Fisher expertly describes and analyzes the growing non-governmental movement throughout the Third World in relation to the global issue of sustainable development, highlighted by the recent Rio Conference. An estimated 200,000 or more indigenous NGOs (non-governmental organizations) at both the grassroots and intermediary levels help fill the void created by the failure of governments to adequately address the escalating, intertwined crises of poverty, environmental degradation, and population. NGOs, a number of which Fisher examines in detail, address the myriad problems associated with dire poverty, environmental destruction, pervasive unemployment, and the grinding exploitation of women. The stimulus to action and group effort is typically the basic need for life's fundamentals--food, shelter, and safety. Fisher points out, however, that NGOs focusing on population have grown less rapidly than those concentrating on enterprise development and/or environmental degradation.
Fisher identifies the core abilities within and among NGOs that help them develop effective short-term strategies and also enhance their institutional sustainability in the long run. She demonstrates that this grassroots movement is a vital, growing force in the vast majority of Third World countries, with the potential to undermine the politics of repression and inequality. The international importance of NGOs is increasingly evident, given their ability to network and support one another. Fisher offers a comprehensive, insightful, and substantive assessment of what may be the most hopeful institutional resource available for the sustainable development of the Third World and, therefore, our ultimate survival as a species.

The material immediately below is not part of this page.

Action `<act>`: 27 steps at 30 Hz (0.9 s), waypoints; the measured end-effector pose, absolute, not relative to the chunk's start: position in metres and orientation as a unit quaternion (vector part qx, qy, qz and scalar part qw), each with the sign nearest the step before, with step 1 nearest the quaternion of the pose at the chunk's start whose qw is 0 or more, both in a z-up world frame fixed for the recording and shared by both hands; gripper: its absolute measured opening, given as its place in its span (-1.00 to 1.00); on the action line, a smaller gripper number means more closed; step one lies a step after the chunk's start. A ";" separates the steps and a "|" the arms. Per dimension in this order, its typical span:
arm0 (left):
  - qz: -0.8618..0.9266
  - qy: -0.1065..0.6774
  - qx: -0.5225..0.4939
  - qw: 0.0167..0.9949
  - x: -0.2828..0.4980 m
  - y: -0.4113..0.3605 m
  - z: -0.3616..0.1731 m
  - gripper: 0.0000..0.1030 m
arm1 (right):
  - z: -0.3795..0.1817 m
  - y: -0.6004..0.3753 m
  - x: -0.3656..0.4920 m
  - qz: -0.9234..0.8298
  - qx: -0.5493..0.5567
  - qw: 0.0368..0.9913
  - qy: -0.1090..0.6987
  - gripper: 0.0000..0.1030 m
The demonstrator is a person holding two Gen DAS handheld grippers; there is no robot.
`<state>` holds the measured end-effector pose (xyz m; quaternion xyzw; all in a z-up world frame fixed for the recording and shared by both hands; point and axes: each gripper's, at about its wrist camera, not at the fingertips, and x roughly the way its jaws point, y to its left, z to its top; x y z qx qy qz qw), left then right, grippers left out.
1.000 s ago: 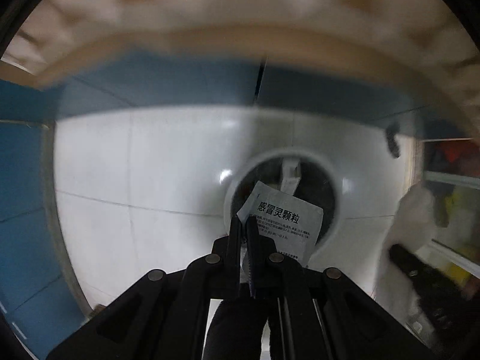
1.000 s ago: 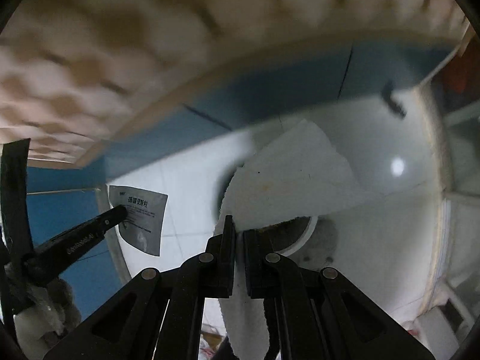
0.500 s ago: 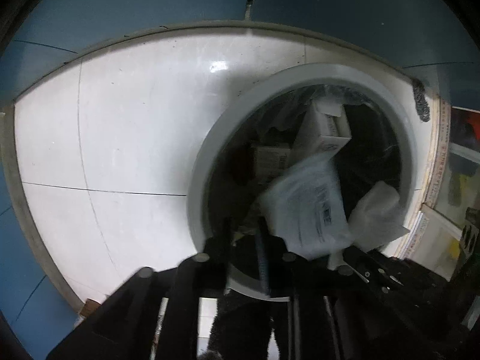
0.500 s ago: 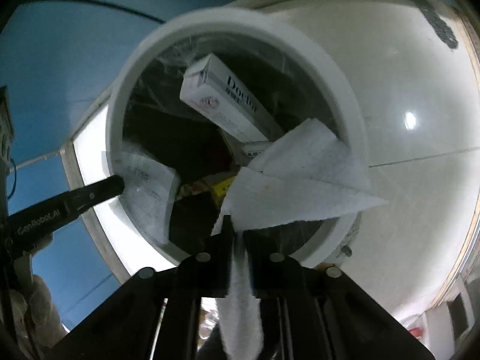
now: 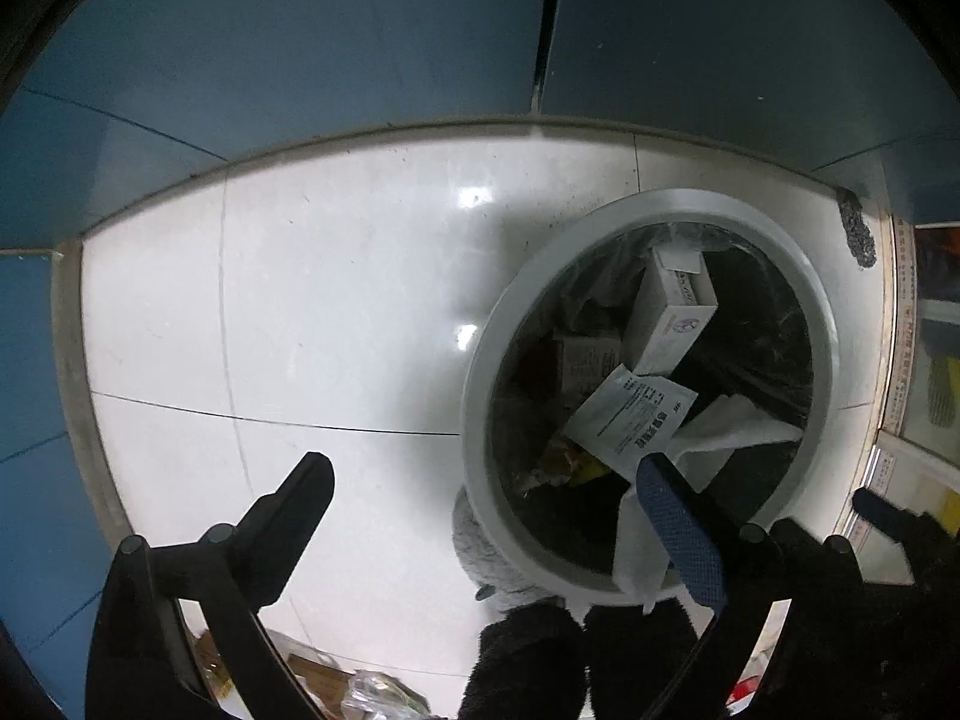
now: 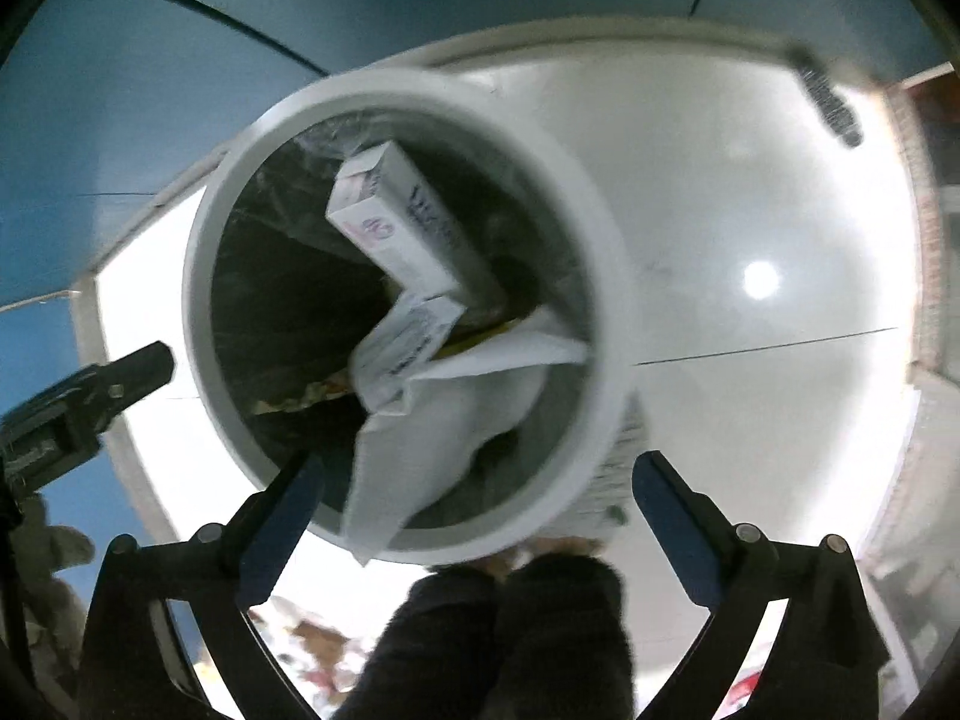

Because there is so much evil in the world, I am intellectually curious about why people do good. I am passionate about democracy, linked as it is to improved economic performance, increased equality, political stability, good governance and the avoidance of war. However, democratization is also “a long, hard slog.” In my most recent book, Importing Democracy: The Role of NGOs in South Africa, Tajikistan and Argentina, I show how “democratization NGOs… an ignored global trend” take on this giant challenge.
My first book, The Road from Rio: Sustainable Development and the Nongovenrmental Movement in the Third World, was a pioneering overview of the worldwide growth of civil society which began in the 1970s. It was widely and favorably reviewed and was translated into Spanish. My second book, Nongovernments: NGOs and the Political Development of the Third World, was translated into Chinese and published by Tsinghua University.
My career has also included work for International organizations on microenterprise evaluation and workshops on partnerships between international and indigenous NGOs. I taught Comparative Politics at Connecticut College and a course on World Population at the Yale Forestry School with a biologist and an economist. I spent ten years as a program officer at the Kettering Foundation, a think tank on deliberative democracy.
My educational background includes a B.A. from Pomona College and both an M.A. and a Ph.D. from the Johns Hopkins School of Advanced International Studies.